*** DATA SEGMENT Section Begins ***
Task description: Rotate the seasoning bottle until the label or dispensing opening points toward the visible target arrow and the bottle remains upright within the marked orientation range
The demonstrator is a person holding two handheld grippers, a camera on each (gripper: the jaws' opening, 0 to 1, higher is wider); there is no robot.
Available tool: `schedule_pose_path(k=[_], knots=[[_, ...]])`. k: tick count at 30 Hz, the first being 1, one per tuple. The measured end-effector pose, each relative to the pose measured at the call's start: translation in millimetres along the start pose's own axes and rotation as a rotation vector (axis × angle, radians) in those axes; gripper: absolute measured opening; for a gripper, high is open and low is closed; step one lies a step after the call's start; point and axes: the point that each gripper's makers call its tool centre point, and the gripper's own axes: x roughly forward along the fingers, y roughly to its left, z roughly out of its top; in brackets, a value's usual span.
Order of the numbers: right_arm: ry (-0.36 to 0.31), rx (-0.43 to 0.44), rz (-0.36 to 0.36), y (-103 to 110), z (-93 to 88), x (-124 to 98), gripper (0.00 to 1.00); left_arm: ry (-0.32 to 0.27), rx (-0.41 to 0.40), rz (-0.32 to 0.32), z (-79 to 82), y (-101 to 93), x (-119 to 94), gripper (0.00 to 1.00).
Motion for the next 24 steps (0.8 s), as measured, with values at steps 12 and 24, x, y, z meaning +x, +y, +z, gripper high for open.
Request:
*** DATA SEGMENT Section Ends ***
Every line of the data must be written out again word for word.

Task description: Rotate the seasoning bottle until the label or dispensing opening points toward the visible target arrow and the bottle remains upright within the marked orientation range
The demonstrator is a person holding two handheld grippers, a camera on each (gripper: the jaws' opening, 0 to 1, higher is wider); there is no robot.
Available tool: `schedule_pose_path(k=[_], knots=[[_, ...]])`. k: tick count at 30 Hz, the first being 1, one per tuple. The measured end-effector pose, each relative to the pose measured at the call's start: translation in millimetres along the start pose's own axes and rotation as a rotation vector (axis × angle, radians) in those axes; gripper: absolute measured opening; for a gripper, high is open and low is closed; step one lies a step after the call's start; point and axes: the point that each gripper's makers call its tool centre point, and the gripper's own axes: x roughly forward along the fingers, y roughly to its left, z roughly out of its top; in brackets, a value's usual span.
Order of the numbers: right_arm: ry (-0.36 to 0.31), rx (-0.43 to 0.44), rz (-0.36 to 0.36), y (-103 to 110), z (-93 to 88), x (-124 to 98), gripper (0.00 to 1.00); left_arm: ry (-0.32 to 0.27), rx (-0.41 to 0.40), rz (-0.32 to 0.32), z (-79 to 82), y (-101 to 93), x (-119 to 94), gripper (0.00 to 1.00).
Motion for the next 24 steps (0.8 s), as measured, with values at steps 12 and 24, x, y, z meaning +x, +y, +z, gripper high for open.
Request:

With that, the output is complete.